• Work to be completed
Transcribe exactly everything in the data below from the line containing "task: trace the outline of the **white" down to the line containing "task: trace the outline of the **gray wall**", both lines included and nothing further.

------------------------------------------------------------

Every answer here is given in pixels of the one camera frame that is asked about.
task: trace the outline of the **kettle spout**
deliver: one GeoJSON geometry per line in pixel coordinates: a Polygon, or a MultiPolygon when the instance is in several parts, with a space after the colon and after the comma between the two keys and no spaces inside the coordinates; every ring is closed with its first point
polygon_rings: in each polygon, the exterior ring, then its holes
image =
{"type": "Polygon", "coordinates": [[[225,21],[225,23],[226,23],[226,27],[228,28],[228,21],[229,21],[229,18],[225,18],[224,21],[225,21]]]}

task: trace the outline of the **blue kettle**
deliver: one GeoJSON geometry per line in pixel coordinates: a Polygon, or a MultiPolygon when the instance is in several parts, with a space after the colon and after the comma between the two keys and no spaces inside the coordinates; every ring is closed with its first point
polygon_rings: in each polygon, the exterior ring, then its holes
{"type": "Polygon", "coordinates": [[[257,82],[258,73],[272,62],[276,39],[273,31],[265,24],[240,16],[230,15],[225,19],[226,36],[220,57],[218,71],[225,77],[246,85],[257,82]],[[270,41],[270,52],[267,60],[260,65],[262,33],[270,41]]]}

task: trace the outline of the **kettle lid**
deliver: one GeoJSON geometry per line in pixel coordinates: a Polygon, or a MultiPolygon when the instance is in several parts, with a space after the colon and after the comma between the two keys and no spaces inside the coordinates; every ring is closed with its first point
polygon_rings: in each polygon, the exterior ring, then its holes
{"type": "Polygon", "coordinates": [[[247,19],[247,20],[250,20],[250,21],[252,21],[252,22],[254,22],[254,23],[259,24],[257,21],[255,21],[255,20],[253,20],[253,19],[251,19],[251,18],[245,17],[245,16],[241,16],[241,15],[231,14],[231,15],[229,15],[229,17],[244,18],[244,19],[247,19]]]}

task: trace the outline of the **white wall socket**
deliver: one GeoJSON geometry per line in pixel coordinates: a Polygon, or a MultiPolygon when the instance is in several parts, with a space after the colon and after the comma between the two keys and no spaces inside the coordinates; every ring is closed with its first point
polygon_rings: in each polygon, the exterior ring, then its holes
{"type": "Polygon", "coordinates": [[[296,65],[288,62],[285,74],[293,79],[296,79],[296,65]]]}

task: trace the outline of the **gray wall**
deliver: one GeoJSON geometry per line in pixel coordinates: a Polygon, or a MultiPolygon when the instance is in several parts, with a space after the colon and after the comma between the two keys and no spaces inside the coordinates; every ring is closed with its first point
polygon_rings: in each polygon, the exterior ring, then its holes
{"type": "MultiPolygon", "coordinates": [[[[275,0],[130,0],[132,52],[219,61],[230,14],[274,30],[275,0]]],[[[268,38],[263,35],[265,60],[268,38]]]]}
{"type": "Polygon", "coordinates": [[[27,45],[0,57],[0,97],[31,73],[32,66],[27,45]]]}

------------------------------------------------------------

• Task response
task: trace the outline of the **white wall socket**
deliver: one GeoJSON geometry per line in pixel coordinates: a Polygon, or a MultiPolygon when the instance is in several parts, with a space after the colon and after the comma between the two keys and no spaces inside the coordinates; every ring is closed with its first point
polygon_rings: in each polygon, the exterior ring, then its holes
{"type": "Polygon", "coordinates": [[[296,65],[288,62],[285,74],[293,79],[296,79],[296,65]]]}

task: trace the outline of the **gray wall**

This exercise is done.